Hundreds of tourists have been infected with COVID-19[female[feminine on a cruise ship in Japan, with a buffet on the ship it’s believed to be where most people got it.

The new experiment simulates how far a virus can spread in a buffet place by using paint invisible to the naked eye to represent the virus.

The participants put food on their plates from a buffet. Photo: NHK
Picture:
Participants put food on their plates from a buffet. Photo: NHK

Produced by the Japanese public broadcaster NHK in association with infection experts, the video shows 10 people entering the restaurant, one of whom was “infected” with the paint.

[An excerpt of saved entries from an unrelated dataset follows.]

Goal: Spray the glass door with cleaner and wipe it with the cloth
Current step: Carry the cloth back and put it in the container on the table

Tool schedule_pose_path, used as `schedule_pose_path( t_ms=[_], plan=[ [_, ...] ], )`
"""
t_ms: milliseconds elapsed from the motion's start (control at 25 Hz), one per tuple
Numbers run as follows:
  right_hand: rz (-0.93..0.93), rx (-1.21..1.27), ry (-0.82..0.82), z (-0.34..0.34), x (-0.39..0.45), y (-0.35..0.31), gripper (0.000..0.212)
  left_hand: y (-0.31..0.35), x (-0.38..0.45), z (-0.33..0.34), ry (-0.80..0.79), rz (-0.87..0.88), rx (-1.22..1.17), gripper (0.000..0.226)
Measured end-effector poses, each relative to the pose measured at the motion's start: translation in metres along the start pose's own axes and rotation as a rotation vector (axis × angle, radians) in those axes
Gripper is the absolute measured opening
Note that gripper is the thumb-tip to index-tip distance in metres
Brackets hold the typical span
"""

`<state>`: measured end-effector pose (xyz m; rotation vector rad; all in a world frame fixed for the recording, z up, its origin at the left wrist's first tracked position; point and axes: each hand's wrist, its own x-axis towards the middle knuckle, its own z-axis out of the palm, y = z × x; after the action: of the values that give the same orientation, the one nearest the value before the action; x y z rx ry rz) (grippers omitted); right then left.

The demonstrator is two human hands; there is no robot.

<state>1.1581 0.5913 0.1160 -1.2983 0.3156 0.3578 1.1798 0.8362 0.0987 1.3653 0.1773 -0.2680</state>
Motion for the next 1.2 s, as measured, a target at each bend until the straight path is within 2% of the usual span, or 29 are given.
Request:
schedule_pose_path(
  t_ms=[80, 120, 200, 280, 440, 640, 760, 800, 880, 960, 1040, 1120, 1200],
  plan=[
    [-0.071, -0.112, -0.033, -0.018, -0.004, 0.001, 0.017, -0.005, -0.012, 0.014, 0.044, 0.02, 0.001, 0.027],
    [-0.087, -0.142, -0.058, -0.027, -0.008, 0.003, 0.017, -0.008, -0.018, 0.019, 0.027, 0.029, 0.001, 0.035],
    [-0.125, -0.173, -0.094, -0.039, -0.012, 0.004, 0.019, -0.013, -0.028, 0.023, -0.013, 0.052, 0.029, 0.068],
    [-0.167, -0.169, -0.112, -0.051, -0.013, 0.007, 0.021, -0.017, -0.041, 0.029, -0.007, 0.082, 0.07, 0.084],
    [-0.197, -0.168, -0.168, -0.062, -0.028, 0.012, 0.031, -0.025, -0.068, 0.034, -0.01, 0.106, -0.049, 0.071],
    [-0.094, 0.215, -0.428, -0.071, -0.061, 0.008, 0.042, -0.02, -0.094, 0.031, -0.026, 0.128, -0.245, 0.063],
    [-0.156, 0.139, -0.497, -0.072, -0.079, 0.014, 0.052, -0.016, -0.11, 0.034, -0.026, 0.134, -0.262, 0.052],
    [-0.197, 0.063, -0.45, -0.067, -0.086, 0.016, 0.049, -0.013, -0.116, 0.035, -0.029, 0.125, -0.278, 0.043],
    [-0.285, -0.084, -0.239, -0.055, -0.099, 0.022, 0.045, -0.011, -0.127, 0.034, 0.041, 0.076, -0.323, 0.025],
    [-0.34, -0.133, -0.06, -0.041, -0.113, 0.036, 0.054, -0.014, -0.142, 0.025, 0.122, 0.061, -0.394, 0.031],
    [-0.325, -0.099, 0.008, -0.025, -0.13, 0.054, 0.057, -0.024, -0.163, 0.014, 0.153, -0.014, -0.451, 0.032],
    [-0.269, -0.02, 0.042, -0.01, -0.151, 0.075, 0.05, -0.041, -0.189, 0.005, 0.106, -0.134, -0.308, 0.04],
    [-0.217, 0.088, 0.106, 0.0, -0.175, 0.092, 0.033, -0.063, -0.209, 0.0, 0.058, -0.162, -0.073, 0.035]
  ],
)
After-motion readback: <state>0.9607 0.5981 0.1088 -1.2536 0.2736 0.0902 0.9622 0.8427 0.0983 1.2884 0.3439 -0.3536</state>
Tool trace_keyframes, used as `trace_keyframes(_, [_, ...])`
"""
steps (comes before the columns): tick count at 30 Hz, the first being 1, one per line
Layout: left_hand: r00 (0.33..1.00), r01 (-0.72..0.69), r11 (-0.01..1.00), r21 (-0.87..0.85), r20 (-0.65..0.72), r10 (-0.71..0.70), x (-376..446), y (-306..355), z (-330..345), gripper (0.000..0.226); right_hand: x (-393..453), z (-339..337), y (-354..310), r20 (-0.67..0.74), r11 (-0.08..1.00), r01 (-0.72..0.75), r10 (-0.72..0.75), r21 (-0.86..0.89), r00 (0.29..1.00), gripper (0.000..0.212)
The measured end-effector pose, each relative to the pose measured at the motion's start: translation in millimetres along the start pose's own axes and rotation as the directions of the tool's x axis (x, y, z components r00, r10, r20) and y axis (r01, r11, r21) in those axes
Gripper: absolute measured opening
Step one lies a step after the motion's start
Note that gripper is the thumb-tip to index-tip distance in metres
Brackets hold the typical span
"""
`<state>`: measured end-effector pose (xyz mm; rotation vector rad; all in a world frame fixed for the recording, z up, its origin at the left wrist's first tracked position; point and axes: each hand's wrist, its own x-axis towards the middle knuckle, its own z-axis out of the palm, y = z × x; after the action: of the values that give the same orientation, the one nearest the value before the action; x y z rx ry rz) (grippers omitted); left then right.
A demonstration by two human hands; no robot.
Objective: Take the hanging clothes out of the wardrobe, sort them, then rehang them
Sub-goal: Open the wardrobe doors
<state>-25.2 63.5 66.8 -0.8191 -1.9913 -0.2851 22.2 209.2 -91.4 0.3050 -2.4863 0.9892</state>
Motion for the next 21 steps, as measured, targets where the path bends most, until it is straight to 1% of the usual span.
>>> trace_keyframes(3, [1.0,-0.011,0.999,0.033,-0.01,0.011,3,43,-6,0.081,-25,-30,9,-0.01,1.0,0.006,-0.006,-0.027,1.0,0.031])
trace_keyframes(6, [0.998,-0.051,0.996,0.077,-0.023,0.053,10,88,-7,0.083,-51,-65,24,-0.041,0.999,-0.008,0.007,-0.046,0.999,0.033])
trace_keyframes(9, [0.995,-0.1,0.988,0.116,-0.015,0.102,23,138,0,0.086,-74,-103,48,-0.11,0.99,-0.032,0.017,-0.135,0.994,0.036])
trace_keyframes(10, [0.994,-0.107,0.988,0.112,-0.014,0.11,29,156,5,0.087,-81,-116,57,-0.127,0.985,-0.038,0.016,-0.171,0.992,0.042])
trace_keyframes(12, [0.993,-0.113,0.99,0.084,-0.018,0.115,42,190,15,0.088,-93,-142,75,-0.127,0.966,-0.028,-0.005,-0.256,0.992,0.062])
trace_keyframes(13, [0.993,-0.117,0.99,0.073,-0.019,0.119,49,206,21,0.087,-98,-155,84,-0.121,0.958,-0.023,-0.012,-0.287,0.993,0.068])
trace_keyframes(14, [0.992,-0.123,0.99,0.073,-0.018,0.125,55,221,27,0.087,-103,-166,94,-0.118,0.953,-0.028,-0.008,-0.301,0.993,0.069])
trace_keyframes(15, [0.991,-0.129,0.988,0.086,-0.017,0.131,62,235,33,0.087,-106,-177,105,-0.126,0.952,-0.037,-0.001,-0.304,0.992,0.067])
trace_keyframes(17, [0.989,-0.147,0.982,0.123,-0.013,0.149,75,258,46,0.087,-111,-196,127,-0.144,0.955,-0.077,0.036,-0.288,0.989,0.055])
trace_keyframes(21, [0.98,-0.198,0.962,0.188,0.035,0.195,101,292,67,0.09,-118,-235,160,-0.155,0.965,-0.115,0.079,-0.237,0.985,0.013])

The group sits at a table before going to the buffet table to prepare dishes on their plates before sitting down to eat.

The paint had spread in everyone's hands and food. Photo: NHK
Picture:
The paint had spread on everyone’s hands and food. Photo: NHK
The painting also appeared on the bill. Photo: NHK
Picture:
The painting also appeared on the bill. Photo: NHK

The black lights are then on, illuminating where the “virus” has spread from one person.

The paint, which glows white under the light, is visible on the hands of all participants and on the faces of most of them, especially around their mouths.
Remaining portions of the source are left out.